Chapter 34: Descent > Section 34.3: Descent for modules

Effective descent for modules along faithfully flat ring maps.

Proposition 34.3.9. Let $R \to A$ be a faithfully flat ring map. Then

  1. any descent datum on modules with respect to $R \to A$ is effective,
  2. the functor $M \mapsto (A \otimes_R M, can)$ from $R$-modules to the category of descent data is an equivalence, and
  3. the inverse functor is given by $(N, \varphi) \mapsto H^0(s(N_\bullet))$.

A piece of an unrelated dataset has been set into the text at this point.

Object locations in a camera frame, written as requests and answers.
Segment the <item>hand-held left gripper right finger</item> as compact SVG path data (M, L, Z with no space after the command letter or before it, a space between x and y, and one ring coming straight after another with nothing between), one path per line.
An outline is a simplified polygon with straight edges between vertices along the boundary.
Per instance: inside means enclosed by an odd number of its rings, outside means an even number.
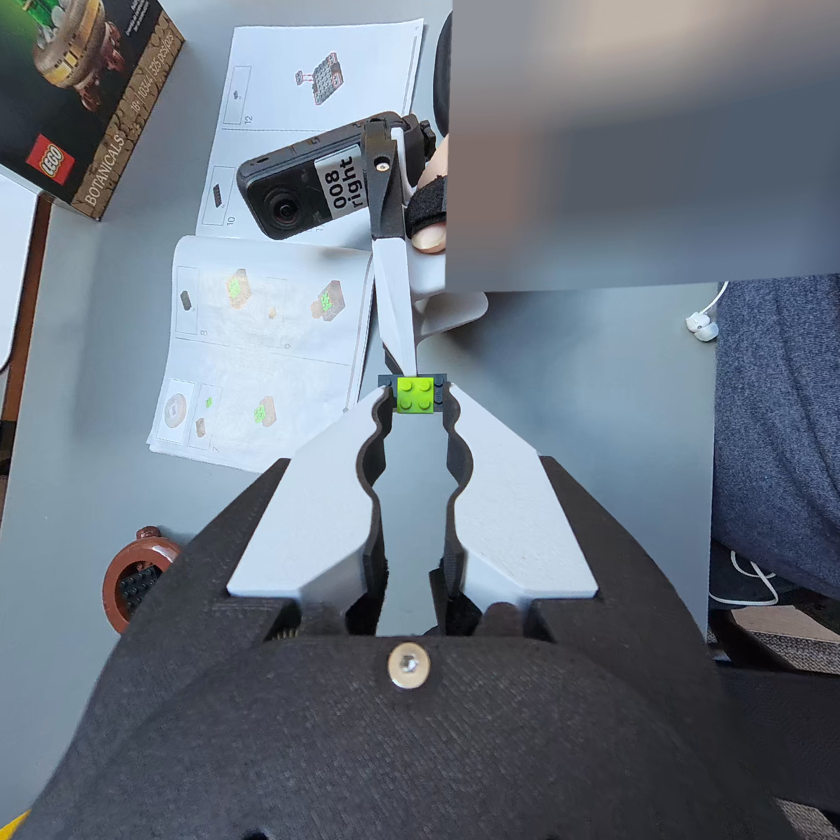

Proof. We only prove (1) and omit the proofs of (2) and (3). As $R \to A$ is faithfully flat, there exists a faithfully flat base change $R \to R'$ such that $R' \to A' = R' \otimes_R A$ has a section (namely take $R' = A$ as in the proof of Lemma 34.3.6). Hence, using Lemma 34.3.8 we may assume that $R \to A$ as a section, say $\sigma : A \to R$. Let $(N, \varphi)$ be a descent datum relative to $R \to A$. Set $$ M = H^0(s(N_\bullet)) = \{n \in N \mid 1 \otimes n = \varphi(n \otimes 1)\} \subset N $$ By Lemma 34.3.7 it suffices to show that $A \otimes_R M \to N$ is an isomorphism.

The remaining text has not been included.